ROBERT J. HARTE, Aрpellant v. BETHLEHEM STEEL CORPORATION; GENERAL PENSION BOARD OF THE BETHLEHEM STEEL CORPORATION AND SUBSIDIARY COMPANIES; MICHAEL P. DOPERA, Secretary, Employee Benefits Administration Committee
No. 98-2052
UNITED STATES COURT OF APPEALS FOR THE THIRD CIRCUIT
May 26, 2000
Panel Rehearing Granted March 21, 2000
214 F.3d 446
Argued: September 28, 1999; Opinion Filed February 29, 2000; Submitted Under Third Circuit LAR 34.1(a) April 17, 2000; As Amended July 19, 2000
DONALD P. RUSSO, ESQUIRE (ARGUED) 60 West Broad Street P.O. Box 1890, Suite 300 Bethlehem, PA 18016 Counsel for Appellant
G. STEWART WEBB, JR., ESQUIRE (ARGUED) RANDOLPH STUART SERGENT, ESQUIRE Venable, Baetjer and Howard, LLP 1800 Mercantile Bank & Trust Bldg. 2 Hopkins Plaza Baltimore, MD 21201, KATHLEEN M. MILLS, ESQUIRE Bethlehem Steel Corporation Law Department 1170 Eighth Avenue Bethlehem, PA 18016-7699 Counsel for Appellees
Before: BECKER, Chief Judge, McKEE, and NOONAN* Circuit Judges
OPINION OF THE COURT
BECKER, Chief Judge.
1 This appeal, arising out of a claim for pension benefits under ERISA, is set in the familiar factual pattern of an employee‘s being denied a more advantageous pension beсause of a minor shortfall in the required period of service. Robert J. Harte had accrued credit for fourteen years, eleven months, and eleven days at Bethlehem Steel when the benefits plan administrator terminated his continuous service (for pension purposes) because Harte had been absent from work for two years. When Harte‘s service was terminated, he was nineteen days short of eligibility for the “70/80” pension he now seeks. Harte claims that he did not learn that his service had been “broken,” and hence that he had not accrued the fifteen years required for the pension, until approximately eight years later. After finally being notified of his shortfall, Hаrte sued, raising a host of arguments why Bethlehem Steel was required to give him the 70/80 pension, including arguments as to why his continuous service should never have been severed. The District Court granted summary judgment for Bethlehem Steel. Harte‘s strongest claim is a breach of fiduciary duty claim. He argues that (1) the plan document was unclear about when a break in service would be effected; (2) he reasonably believed that he was still employed under the terms of the plan; and therefore (3) Bethlehem Steel, as an ERISA fiduciary, should have notified him when it broke his service.

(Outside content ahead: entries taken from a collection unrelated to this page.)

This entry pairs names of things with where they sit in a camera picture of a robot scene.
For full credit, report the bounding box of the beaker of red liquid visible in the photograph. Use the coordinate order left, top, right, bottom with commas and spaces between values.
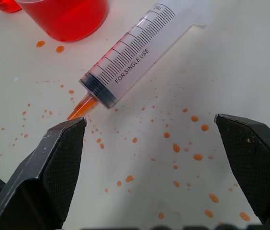
16, 0, 109, 42

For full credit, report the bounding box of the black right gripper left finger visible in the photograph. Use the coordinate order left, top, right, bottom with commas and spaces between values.
0, 116, 88, 230

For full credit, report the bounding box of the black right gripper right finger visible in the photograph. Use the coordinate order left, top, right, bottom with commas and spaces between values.
214, 113, 270, 225

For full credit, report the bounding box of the red liquid container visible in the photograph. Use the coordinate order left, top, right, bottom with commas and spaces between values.
0, 0, 23, 13

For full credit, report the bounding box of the large clear plastic syringe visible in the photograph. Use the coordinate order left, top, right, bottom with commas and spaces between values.
67, 3, 207, 121

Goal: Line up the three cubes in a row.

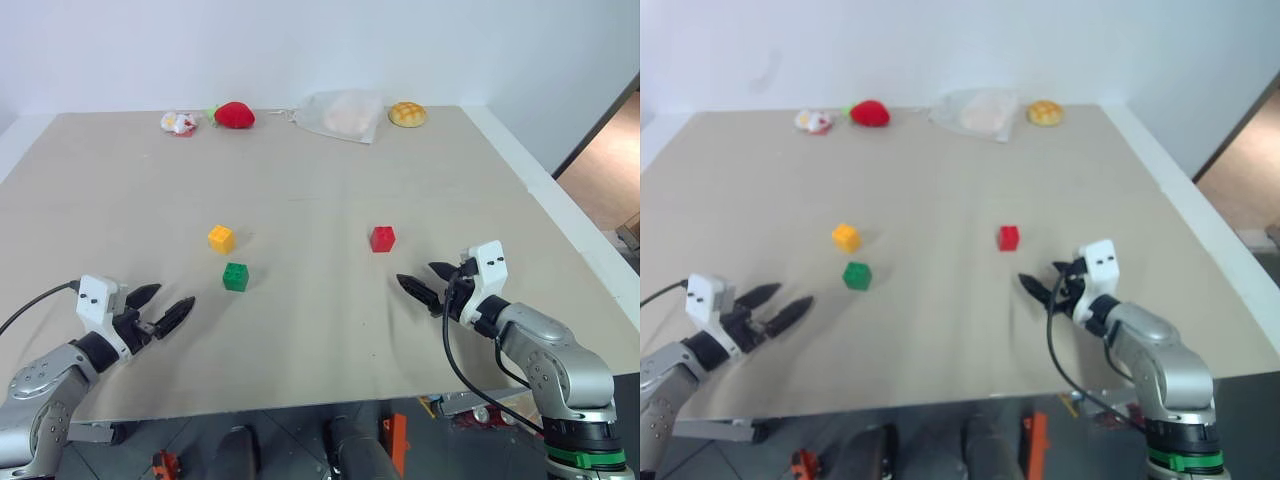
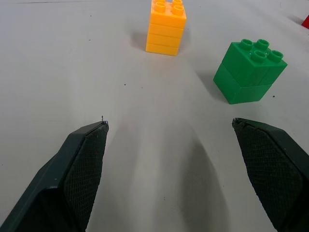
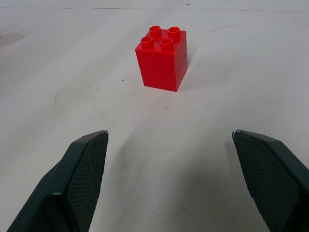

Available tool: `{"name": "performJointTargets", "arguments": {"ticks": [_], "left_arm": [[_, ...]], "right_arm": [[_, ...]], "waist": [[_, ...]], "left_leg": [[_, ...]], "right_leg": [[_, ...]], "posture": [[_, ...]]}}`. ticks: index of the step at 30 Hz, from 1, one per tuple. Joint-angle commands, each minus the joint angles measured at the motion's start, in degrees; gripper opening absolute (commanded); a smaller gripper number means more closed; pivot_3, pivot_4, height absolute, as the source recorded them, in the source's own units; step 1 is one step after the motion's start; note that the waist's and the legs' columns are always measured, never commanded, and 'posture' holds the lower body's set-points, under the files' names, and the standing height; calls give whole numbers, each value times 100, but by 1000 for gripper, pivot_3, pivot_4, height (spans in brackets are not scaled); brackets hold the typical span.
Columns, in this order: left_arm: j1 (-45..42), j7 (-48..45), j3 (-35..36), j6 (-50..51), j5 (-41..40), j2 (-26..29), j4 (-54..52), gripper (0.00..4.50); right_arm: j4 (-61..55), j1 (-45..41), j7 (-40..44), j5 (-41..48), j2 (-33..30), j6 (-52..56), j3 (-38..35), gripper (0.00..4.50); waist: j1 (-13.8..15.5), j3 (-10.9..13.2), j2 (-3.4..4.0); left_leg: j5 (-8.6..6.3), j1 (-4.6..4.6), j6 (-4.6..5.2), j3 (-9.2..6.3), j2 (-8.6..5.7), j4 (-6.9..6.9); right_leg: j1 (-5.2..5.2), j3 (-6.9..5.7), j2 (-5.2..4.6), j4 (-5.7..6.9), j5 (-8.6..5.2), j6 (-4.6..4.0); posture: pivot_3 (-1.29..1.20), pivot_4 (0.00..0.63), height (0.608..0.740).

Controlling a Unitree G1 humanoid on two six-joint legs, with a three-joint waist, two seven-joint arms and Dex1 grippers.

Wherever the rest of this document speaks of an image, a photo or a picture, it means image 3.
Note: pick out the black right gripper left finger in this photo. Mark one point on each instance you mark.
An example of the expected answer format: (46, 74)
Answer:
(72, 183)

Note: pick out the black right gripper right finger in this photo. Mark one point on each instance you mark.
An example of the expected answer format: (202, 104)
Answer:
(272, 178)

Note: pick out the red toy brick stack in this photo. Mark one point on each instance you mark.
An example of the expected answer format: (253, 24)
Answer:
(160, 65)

3 We agree with Bethlehem Steel that the plan administrator had the authority to make the interpretation that he did and to effect the severance. However, our precedent leads us to conclude that a fact-finder could decide that the company also had a fiduciary duty to timely inform Harte of its interpretation. We have consistently held that a plaintiff may obtain relief under § 502(a)(3) of ERISA if he or she demonstrates detrimental reliance on inconsistent or confusing statements by a fiduciary. It follows that when a material plan provision regarding severance is interpreted in a manner such that beneficiaries might predictably and reasonably rely on an alternate interpretation, a fiduciary may be held liable for failing to inform a beneficiary that his service has been broken in a timely manner, i.e., at or near the time his service was broken (so that he might attempt to protect himself). We believe that this standard has been met in this case. Someone receiving benefits under the company‘s long term disability program might predictably, and reasonably, expect to be covered under the umbrella of those who are not severed, thinking they have a “compensable disability incurred during the course of employment.”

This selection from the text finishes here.